The infiltration of T_H1 cells in the lamina propria of Bigenic^S mice suggested that elimination of the T_H1-produced cytokine IFN-γ might facilitate development of ileal-reactive Treg cells. To test this possibility, we bred Ifng^−/−Bigenic mice and monitored disease progression. Surprisingly, nearly all (98%) Ifng^−/−Bigenic mice initiated disease within the juvenile period (Figure 5A–B) revealing a dominant role for IFNγ in preventing morbidity. Additionally, weight loss was non-remitting, ileal crypts were shorter, colitis scores higher, and the lamina propria from both tissues accumulated more T_H17 cells in Ifng^−/−Bigenic mice than in age-matched Ifng^+/+Bigenic controls (Figure 5C–G). Treg cell numbers from the ilea of Ifng^−/−Bigenic mice were not increased (Figure 5F) and furthermore, the mLN from Ifng^−/−Bigenic mice showed reduced accumulation of both 3A9⁺ and 3A9⁻ Treg cells (Figure 5H). Next, we studied the regulatory environment in newly weaned Ifng^−/−Bigenic mice by applying the co-transfer method used for Il17a^−/−Bigenic mice. 3A9⁺T_conv cells recovered from Ifng^−/−Bigenic mice were mostly activated and favored a T_H17-lineage (Figure 5I–J). Similarly, the recovered 3A9⁻T_conv cells were more likely to be activated, and once activated, more consistently expressed IL-17A than when transferred into Ifng^+/+Bigenic mice (Figure 5I–J). These findings demonstrate that both IL-17A and IFNγ play protective roles in the Bigenic model, given that their absence led to an inability to regulate ileal-reactive naïve CD4⁺T cells prior to the onset of colitic disease.

**(A)** Representative growth curves for two *Ifng*^−/−Bigenic mice exhibiting the acute weight loss phenotype. Dashed vertical line indicates when mouse first showed two standard deviations more weight loss than age and sex-matched control mice.

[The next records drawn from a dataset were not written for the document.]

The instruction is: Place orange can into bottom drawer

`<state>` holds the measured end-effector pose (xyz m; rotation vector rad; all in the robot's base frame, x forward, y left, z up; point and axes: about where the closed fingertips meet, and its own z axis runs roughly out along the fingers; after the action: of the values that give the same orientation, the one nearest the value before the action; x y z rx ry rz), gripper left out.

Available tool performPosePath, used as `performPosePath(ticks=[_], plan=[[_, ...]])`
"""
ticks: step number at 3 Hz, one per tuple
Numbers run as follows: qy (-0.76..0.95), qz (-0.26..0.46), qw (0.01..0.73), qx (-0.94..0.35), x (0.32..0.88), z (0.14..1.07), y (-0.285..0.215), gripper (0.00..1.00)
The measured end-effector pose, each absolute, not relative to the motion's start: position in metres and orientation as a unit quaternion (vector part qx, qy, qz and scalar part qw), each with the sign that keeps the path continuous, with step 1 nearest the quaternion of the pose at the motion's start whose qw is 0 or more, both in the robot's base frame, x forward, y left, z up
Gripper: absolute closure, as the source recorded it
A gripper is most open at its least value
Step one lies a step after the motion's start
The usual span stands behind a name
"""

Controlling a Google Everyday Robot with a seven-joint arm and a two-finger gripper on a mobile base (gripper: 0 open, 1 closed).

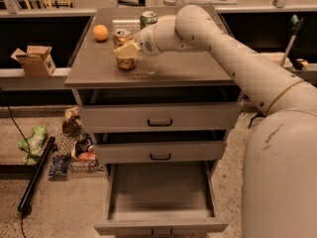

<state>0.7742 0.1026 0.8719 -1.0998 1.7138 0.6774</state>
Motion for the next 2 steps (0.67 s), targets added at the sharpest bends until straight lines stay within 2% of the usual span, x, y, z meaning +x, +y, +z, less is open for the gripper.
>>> performPosePath(ticks=[1, 2], plan=[[0.697, 0.285, 0.484, -0.446, 0.768, 0.877, 0.100, 0.68], [0.676, 0.295, 0.506, -0.448, 0.752, 0.894, 0.083, 0.98]])
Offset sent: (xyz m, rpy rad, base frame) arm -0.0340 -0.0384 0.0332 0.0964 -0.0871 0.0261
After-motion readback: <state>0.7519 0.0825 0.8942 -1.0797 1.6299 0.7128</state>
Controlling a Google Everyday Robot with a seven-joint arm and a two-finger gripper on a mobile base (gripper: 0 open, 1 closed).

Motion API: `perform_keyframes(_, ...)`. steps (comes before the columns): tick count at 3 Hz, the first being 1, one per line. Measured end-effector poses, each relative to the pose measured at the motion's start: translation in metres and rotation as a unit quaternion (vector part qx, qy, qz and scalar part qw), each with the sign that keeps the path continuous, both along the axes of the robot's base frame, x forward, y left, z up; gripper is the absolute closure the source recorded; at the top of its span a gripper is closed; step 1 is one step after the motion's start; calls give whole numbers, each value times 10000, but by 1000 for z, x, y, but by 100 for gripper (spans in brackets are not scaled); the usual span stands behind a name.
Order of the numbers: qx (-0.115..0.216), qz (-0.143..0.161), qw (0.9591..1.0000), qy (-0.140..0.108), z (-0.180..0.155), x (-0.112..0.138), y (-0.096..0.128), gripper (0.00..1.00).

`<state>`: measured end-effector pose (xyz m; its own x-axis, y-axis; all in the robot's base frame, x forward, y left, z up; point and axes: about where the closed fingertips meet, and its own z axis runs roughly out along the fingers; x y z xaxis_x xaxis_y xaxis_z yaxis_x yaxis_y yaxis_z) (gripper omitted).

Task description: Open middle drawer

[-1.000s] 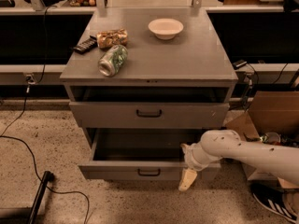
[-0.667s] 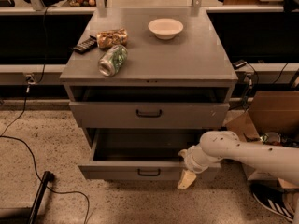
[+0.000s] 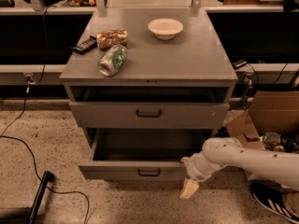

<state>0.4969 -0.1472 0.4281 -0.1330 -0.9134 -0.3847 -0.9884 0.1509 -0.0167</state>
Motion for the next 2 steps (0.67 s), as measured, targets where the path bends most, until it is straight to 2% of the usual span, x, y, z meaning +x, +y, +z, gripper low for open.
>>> perform_keyframes(2, 60, 309, 9994, 157, 20, -43, 21, 18)
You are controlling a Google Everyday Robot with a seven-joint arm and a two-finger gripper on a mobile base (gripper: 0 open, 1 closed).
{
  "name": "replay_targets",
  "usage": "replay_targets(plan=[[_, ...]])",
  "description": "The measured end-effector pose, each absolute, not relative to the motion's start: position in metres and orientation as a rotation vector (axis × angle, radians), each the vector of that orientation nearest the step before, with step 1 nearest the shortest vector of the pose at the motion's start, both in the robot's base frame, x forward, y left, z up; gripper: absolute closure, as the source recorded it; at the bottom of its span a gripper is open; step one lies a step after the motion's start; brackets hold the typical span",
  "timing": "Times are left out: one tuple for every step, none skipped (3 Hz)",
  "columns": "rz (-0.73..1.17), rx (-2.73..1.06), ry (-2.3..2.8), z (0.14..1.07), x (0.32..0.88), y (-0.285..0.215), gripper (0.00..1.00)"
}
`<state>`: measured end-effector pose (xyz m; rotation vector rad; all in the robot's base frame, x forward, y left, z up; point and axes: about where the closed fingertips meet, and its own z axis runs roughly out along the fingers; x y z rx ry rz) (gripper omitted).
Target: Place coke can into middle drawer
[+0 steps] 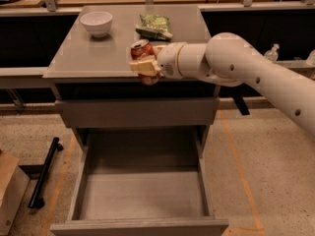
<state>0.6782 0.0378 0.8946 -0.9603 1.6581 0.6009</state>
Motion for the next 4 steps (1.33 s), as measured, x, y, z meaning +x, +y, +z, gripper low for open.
replay_targets(plan=[[0.602,-0.961,1.657,0.895,0.678,0.039,1.0],[0.62,-1.001,1.664,0.89,0.664,0.04,1.0],[0.664,-1.026,1.64,0.874,0.632,0.038,1.0],[0.745,-1.06,1.556,0.853,0.59,0.029,1.0]])
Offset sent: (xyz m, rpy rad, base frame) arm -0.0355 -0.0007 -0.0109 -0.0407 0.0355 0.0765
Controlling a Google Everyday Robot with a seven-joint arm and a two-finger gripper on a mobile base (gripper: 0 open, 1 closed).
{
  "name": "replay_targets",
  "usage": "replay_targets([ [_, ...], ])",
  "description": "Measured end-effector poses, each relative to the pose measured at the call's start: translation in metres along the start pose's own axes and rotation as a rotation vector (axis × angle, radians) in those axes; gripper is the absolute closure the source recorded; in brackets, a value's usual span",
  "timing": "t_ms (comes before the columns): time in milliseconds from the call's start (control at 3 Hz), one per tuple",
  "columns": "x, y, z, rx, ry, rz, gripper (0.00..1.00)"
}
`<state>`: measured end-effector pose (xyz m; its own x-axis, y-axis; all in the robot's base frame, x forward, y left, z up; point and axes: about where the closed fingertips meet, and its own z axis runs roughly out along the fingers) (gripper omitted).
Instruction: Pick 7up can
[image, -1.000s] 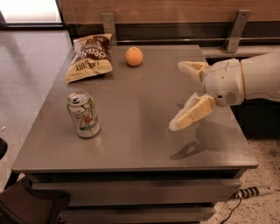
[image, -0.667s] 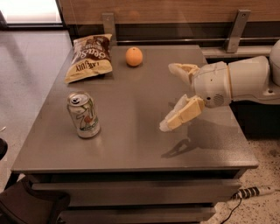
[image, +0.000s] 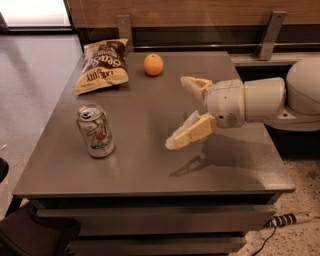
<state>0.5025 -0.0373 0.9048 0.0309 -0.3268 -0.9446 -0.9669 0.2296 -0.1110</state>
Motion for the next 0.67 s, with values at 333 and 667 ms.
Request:
replay_targets([
  [333, 0.0, 0.0, 0.001, -0.001, 0.001, 0.0, 0.0],
  [667, -0.016, 0.002, 0.017, -0.023, 0.006, -0.036, 0.0],
])
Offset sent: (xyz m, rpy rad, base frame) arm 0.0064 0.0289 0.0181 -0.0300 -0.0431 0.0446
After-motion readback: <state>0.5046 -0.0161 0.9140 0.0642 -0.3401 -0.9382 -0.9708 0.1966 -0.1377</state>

**(B)** Prevalence of a wasting phenotype among *Ifng*^−/− (n=49) and *Ifng*^+/+ (n=159) Bigenic mice during the juvenile period.

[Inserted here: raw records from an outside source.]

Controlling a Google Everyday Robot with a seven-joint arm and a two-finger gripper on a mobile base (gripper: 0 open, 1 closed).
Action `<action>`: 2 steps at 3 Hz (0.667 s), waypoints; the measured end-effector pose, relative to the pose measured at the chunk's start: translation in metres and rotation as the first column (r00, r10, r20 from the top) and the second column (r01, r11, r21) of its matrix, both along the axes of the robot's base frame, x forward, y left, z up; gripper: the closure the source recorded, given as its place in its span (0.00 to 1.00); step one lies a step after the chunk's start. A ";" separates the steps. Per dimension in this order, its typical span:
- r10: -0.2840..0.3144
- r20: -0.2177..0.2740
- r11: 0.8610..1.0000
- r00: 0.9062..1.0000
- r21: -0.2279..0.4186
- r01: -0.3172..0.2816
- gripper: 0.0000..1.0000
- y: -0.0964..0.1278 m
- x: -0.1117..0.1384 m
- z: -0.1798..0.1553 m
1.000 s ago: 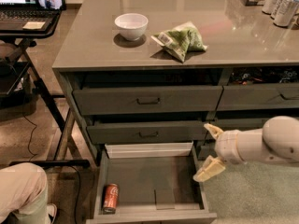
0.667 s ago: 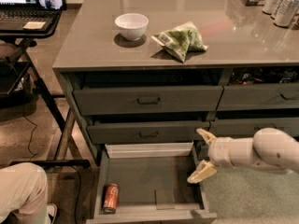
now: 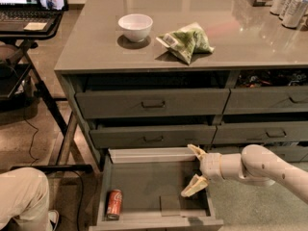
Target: Pick coke can from bottom drawer and place on counter
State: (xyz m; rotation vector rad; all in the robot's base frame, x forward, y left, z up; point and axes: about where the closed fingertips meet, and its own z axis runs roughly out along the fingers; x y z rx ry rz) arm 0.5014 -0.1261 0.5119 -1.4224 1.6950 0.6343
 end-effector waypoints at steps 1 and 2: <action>0.000 0.000 1.000 1.000 0.000 0.000 0.00 0.000 0.000 0.000; 0.014 -0.021 1.000 1.000 0.017 -0.013 0.00 0.011 -0.002 -0.017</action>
Offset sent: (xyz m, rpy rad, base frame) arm -0.0049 0.0200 -0.0390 0.0341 0.0467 0.0225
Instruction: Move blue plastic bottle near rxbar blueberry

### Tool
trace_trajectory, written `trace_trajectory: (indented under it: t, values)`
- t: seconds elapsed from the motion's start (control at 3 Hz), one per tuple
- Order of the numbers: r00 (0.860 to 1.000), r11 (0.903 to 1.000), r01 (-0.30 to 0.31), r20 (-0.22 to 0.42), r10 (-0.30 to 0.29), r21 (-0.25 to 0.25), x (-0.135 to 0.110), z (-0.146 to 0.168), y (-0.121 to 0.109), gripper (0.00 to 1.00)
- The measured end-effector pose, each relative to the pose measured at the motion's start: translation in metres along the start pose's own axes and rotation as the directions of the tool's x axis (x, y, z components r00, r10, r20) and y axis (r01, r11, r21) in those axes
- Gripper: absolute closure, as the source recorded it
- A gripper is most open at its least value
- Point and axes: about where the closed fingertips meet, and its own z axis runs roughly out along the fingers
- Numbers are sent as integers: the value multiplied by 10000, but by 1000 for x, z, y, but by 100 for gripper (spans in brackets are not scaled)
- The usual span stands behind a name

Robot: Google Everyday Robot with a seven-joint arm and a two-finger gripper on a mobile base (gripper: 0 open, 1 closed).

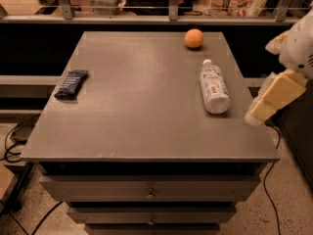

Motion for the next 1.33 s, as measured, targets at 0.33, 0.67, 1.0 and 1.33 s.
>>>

**(C)** Weight change rate during the juvenile period following initial manifestation of the wasting phenotype for *Ifng*^−/− (n=46) and *Ifng*^+/+ (n=41) Bigenic mice.

**(D and E)**¹ Ileal crypt depths (D) and colitis scores (E) for juvenile *Ifng*^−/− (n = 16) and *Ifng*^+/+ (n=19) Bigenic cohorts.

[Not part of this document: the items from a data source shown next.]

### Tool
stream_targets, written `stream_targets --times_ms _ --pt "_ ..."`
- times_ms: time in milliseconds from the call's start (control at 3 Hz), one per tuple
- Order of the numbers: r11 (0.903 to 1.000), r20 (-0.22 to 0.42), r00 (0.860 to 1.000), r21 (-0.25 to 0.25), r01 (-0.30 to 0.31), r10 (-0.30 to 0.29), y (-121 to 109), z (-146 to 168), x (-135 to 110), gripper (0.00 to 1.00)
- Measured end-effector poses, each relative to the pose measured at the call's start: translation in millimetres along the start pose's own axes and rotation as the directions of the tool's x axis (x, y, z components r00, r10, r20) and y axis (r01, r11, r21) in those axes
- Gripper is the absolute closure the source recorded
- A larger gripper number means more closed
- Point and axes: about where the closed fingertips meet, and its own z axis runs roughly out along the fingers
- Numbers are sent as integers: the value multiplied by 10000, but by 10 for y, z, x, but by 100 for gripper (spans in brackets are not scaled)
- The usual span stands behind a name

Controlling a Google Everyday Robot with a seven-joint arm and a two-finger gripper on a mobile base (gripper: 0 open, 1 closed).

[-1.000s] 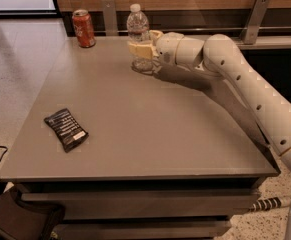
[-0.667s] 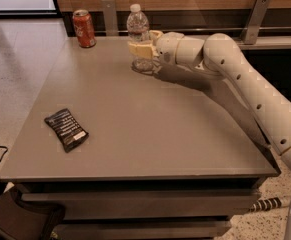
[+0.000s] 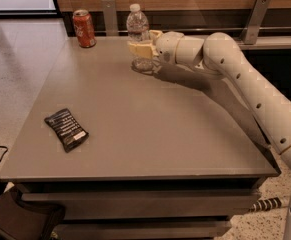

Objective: Place water bottle upright

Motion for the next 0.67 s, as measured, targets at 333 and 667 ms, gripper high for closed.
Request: stream_targets --times_ms 333,667 --pt "10000 0 10000 -2 0 0 0 1 -4 29" --pt "10000 0 10000 -2 0 0 0 1 -4 6"
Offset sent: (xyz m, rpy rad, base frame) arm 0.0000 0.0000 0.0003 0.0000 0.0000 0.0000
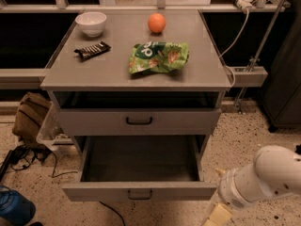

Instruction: Close middle drawer

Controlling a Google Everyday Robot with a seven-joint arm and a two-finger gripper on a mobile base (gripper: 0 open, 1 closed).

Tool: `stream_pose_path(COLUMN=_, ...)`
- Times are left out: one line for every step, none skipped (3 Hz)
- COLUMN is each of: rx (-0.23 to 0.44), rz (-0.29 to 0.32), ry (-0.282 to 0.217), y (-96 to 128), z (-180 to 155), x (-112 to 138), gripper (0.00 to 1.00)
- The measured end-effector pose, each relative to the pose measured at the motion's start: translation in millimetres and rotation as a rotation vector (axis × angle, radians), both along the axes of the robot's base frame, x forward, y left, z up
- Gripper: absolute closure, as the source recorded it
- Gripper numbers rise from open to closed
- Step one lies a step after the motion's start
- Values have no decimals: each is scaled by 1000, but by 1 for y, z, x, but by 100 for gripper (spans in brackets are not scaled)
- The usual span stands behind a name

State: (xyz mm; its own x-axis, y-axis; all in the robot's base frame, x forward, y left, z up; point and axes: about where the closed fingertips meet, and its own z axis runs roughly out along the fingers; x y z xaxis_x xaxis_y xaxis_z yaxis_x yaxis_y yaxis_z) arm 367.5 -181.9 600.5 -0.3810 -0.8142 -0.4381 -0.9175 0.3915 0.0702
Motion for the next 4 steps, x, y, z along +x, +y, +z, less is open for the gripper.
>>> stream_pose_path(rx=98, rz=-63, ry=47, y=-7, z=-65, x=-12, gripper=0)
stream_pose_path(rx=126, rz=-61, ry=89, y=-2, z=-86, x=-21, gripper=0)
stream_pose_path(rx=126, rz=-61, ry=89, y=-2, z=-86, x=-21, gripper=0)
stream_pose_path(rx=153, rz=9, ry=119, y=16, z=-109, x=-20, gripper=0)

**(F and G)**¹ Numbers of T_H17 and Treg cells from ileum (F) and colon (G). Juvenile *Ifng*^−/−(n=10) and *Ifng*^+/+ (n=14) Bigenic mice shown.

**(H)**¹ 3A9⁺Treg and 3A9⁻Treg cell numbers from mLN of juvenile *Ifng*^−/− (n=25) and *Ifng*^+/+ (n=22) Bigenic mice shown.

**(I and J)** *In vivo* polarization of naïve polyclonal Thy1.1⁺T_conv cells and 3A9⁺Thy1.1⁺T_conv cells in newly weaned *Ifng*^−/− (n=10) and *Ifng*^+/+ (n=8) Bigenic mice. Activation (%T_EM) among Thy1.1⁺CD4⁺T_conv cells (I) and lineage commitment (T_H17 or T_H1) among CD44⁺Thy1.1⁺CD4⁺T_conv cells (J) after sub-stratification into 3A9⁺ and 3A9⁻ clonotype groups. Paired 3A9⁻ and 3A9⁺ clonotype groups from the same mouse indicated with connecting line and significance for paired samples reflects the result of Wilcoxon matched-pairs signed rank test.

¹In 5D-5E, all *Ifng*^−/−Bigenic mice were symptomatic and ~90% required euthanasia before the juvenile age.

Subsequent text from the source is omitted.